何年も前にとある方から贈って頂いた「すてきなあなたに」が今回の本棚からの一冊です。

 

くらしにまつわる様々な事柄が、12ヶ月の移ろいに合わせて記されています。

 

もうずいぶん昔に書かれたものなので今の暮らしにはそぐわない事もありますが、

 

大切に日々を暮らす心づもりの様なものは十分に感じ取る事ができます。

 

きっと贈って下さった方は20代も半ばだった私に、いつか「すてきなあなた」になりなさい、

 

という思いを込めて贈って下さったのでしょう。本当にありがたいことです。

 

私は日々を大切に楽しんで暮らしている素敵な人を見るのが好きです。

 

素敵な暮らしをしている友人宅に行っては「ふむふむ」とメモをとり、

 

素敵な暮らしの掲載された雑誌をめくっては「いつかはこれを」と欲しいものリストに加える。

 

こうして一年一年積み重なって、予定ではそろそろ周囲の期待にお答えして

 

私の中の蓄積された「すてきなあなた」が醸し出てくるはずなのですが…

 

私の暮らしぶりを垣間見た方々から「すてきなあなたですね。

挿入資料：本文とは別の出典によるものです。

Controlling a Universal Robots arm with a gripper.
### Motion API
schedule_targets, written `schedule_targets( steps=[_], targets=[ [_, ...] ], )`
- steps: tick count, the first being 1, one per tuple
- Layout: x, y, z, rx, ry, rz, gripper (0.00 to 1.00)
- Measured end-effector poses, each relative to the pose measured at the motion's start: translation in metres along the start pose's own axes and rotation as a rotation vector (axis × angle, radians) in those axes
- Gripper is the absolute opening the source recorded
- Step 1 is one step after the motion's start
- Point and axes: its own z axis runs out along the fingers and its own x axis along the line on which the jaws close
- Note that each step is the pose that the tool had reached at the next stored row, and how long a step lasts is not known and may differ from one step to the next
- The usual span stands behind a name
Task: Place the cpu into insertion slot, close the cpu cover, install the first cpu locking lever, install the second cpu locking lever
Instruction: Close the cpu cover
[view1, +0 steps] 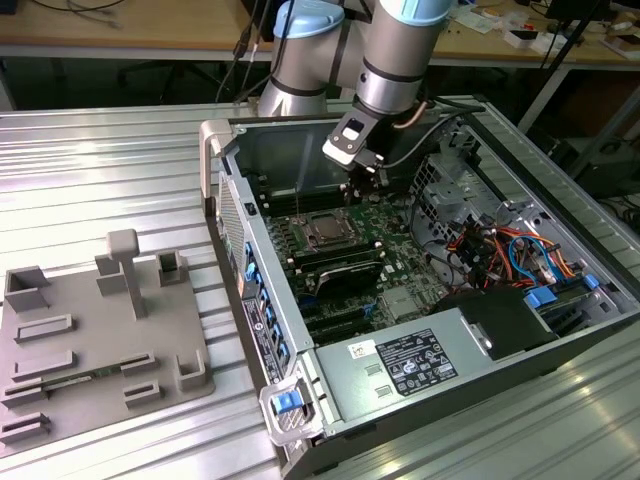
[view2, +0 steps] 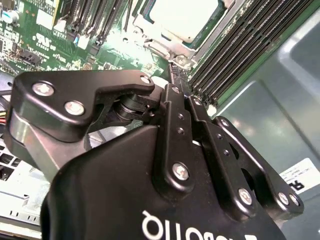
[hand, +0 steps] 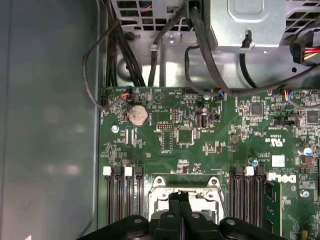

」と言われない所を慮ると、

 

どうやらまだ私の中の「すてきなあなた」は醸し出るほどには蓄積されていないようです。

 

…本当に蓄積されているのか? という疑問が方々から飛んできそうですが、

 

それに関して一番疑問に思っているのは他ならぬ「私自身」です。

 

来週にはまたひとつ年を重ねようとしているこの私。

 

年齢だけは立派に「すてきな大人」を名乗れる程になりました。

 

焦って「すてきなあなた」を読み返してみても、現実との差に恥じ入るばかりです。

 

いつになったら「すてきなあなた」になれるのか、

 

はたしてほんとうに「すてきなあなた」など私の中に存在するのか、

 

いくつになっても、この世はわからない事だらけです。